David Packard once famously quipped, “More companies die from overeating than starvation.” As it turns out, recent studies about dieting show that Packard’s clever metaphor might be more instructive than he ever imagined — and they can provide modern leaders with important lessons about planning and strategy.
Here are four of those lessons.
Limit Your Plate Size. If you feel like your team has “too much on their plate,” you might consider using a smaller plate. Cornell psychologists led by Brian Wansink have found that plate size is one of the biggest predictors of overeating. Simply using smaller plates does wonders for limiting your calorie intake while requiring almost no self-discipline at meal time.
Leaders can shrink their plate size by setting limits on the number of priorities on their strategic plan. There is no magic number, but I recommend shooting for four priorities as a starting point for the year. Then every quarter should have no more than one top priority or “decision pulse.” You might still end up serving a five-course meal to your team each quarter, but your job as the leader is to make it crystal clear which one course is the main dish.
Let Them Eat Cake…Tomorrow. So what to do with all the valuable initiatives and worthy causes that didn’t fit on your small plate? Those would-be priorities go on your strategic non-action plan — your list of value-added initiatives that you are consciously putting on the back burner until next quarter or next year.
Here’s why it works: psychologist Nicole Mead found that dieters were more successful when they didn’t swear off chocolate cake forever, but instead told themselves, “I’ll have cake tomorrow.” Self-deprivation is hard. Promising to banish a coveted treat from the menu forever and ever is like one of those promises we know we’re going to break the second we make it. It feels much more doable and reasonable to say “I will let myself eat sweets again, but just not tonight.” Similarly, you can “eat” the items on your non-action plan again, just not today.
Avoid the “What-the-Hell-Effect.” Ever tried committing to eating only celery or drinking only water at happy hour, only to be persuaded to have just one little martini or salsa chip (baked not fried, of course)…which sets off a chain of events ending with pints of beer and buffalo wings? Psychologists call this the “What-The-Hell-Effect.” Once we get a little off course, it’s too easy to rationalize that the day is lost anyway so “what the hell,” may as well dig in and enjoy.
A small plate and a non-action plan can be overpowered by the hullabaloo of the average work day. Invariably, urgencies arise, fires need to be extinguished, and colleagues will need your expert counsel. By 10 a.m. every day can turn into a “what the Hell” day, in which your priorities lay untouched next to the empty bag of spicy Doritos and cheese dip.
The solution is scheduling “priori-time” every morning. Carve out as little as 10-15 minutes on your calendar very first thing every morning that you will devote to your top priority — and only your top priority. Don’t check email. Don’t listen to voicemail. Don’t chat with your colleagues. Even if it’s just staring blankly at your written priority for 15 minutes, you’ll be amazed at your progress by the end of one week, let alone a quarter or a year.

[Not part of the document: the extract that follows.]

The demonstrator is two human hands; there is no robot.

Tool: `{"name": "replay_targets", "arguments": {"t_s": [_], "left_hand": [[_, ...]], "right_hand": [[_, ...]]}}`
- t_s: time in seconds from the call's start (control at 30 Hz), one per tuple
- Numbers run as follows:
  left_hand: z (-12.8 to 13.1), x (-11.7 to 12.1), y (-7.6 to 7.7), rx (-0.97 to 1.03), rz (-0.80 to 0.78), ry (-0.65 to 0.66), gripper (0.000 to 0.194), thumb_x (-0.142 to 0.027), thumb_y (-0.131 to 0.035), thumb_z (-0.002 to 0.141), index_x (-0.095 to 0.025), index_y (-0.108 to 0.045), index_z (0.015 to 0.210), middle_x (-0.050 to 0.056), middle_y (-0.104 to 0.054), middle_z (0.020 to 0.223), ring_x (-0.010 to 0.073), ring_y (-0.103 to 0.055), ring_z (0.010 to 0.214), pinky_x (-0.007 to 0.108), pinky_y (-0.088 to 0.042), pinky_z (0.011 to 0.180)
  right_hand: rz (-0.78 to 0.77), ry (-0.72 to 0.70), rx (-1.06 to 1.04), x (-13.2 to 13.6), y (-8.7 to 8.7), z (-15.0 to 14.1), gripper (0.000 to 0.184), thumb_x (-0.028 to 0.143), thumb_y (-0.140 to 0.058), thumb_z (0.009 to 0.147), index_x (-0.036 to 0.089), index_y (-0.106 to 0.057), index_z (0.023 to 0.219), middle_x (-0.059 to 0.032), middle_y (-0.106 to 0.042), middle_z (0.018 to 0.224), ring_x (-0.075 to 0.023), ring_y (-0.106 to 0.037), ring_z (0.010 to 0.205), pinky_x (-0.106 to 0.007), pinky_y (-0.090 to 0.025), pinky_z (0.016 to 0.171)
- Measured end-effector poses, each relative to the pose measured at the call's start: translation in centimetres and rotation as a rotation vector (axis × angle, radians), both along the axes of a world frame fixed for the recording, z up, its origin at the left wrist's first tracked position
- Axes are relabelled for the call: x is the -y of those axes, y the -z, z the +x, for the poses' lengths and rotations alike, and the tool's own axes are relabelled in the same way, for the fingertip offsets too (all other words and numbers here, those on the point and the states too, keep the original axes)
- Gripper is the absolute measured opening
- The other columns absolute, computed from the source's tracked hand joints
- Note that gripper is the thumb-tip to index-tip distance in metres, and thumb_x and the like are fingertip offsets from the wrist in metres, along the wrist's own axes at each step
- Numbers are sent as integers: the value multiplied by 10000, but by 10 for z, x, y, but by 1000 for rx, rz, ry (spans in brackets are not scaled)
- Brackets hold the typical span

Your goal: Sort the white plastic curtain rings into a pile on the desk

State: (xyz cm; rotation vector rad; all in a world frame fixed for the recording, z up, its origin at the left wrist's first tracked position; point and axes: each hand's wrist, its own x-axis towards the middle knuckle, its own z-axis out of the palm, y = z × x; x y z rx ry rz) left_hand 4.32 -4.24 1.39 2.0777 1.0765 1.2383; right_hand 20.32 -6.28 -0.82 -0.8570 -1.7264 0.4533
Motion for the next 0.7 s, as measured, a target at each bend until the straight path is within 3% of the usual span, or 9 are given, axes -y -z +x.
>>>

Surround Yourself with Healthy Eaters. Obesity is contagious. A fascinating study in the New England Journal of Medicine found that when your friends become overweight your odds of becoming overweight triple. Similarly, some company cultures are just strategically gluttonous cultures. As one client recently told me “being triple-booked is worn like a badge of honor around here.” Her company is far from unique. The prevailing belief is that limiting the number of projects and priorities you take on will be a career-damaging sign of weakness or incompetence. One study we conducted revealed a troubling paradox: While 71% of people believed they would become more productive if they focused more on top priorities at the expense of lesser priorities, over half of that same group believes they would simultaneously lose respect from their peers and their boss.
Did you catch that? For all the lip service organizational leaders pay to staying focused and prioritizing, the general belief is that the actual practice of staying focused will cause you to lose respect in your organization. As a leader, the simplest things you can do to turn the tide is to show your team your non-action plan and co-create one with each of your direct reports. Make sure your plan includes at least one or two projects that will surprise them. Maybe it’s a pet project you’ve been attached to; another business they know you’ve wanted to acquire, but are waiting on; or a new product you’ve been itching to launch but are delaying until next year. It could be anything that clearly reveals your self-restraint in service of the top priorities.
If Michael Porter’s assertion is correct that “the essence of strategy is choosing what not to do” then adopting these “dieting” habits could turn you into a superb strategist. At the very least, they will spare you some indigestion.